Rip Curl 2017 Gromsearch - 720x120

More Essential Surf Etiquette Rules

A guide to surf etiquette tailored to the needs of beginner surfers. There are more surf etiquette rules you need to be aware of and to abide by, particularly as you progress beyond the white water and take your place in the line-up.

snapper-crowd-resize
Photo source: boardcave.com.au

Don’t snake
“Snaking” is paddling around other surfers and towards the peak, thereby jumping the queue and stealing priority. It is in most cases the moral equivalent to dropping-in, but is sneakier and less flagrant. You will still go to hell, Lucifer being the original snake.

Don’t be a wave hog
Take turns. And if you ride a longer board or SUP, which enables you to catch waves much earlier than shortboarders can, and to navigate the line-up much faster, don’t abuse this power.

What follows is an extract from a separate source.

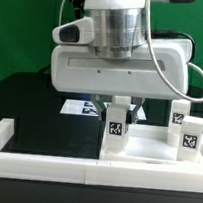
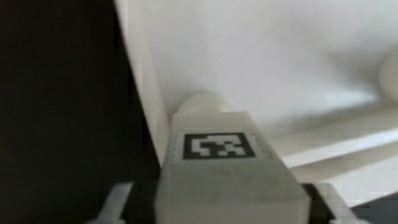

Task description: Assemble square table

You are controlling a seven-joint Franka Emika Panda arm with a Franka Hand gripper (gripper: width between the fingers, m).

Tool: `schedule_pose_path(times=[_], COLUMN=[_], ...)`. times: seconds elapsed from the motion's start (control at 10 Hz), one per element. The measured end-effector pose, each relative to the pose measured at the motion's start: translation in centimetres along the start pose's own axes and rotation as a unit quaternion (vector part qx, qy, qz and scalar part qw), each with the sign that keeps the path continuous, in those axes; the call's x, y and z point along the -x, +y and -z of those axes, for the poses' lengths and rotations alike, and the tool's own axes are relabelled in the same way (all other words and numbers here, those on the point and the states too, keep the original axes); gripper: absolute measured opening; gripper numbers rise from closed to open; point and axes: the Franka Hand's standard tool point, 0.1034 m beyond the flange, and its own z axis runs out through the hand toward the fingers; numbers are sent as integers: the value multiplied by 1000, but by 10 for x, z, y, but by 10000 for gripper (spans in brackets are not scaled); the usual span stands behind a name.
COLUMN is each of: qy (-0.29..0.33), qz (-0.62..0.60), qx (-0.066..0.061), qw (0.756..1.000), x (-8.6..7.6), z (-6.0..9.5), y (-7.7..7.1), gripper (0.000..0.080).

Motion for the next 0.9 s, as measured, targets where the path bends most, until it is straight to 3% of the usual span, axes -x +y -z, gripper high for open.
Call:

If you’ve just paddled out at a spot and there are other surfers already in the line-up, consider yourself back of the queue.

Priority dilemmas
There are lots of different types of wave, some of which throw up interesting etiquette questions. If the wave is an “A-Frame” for example, ie. it peels in both directions, and there are two surfers on either side of the peak what do you do? Well, the generally accepted rule is that the polite thing to do is to “split the peak”. The two surfers thus keep to their respective sides and go opposite ways, as opposed, say, to the surfer in position for the left paddling for the right and causing the other surfer to go without. In these sorts of situation, always try to communicate your intentions.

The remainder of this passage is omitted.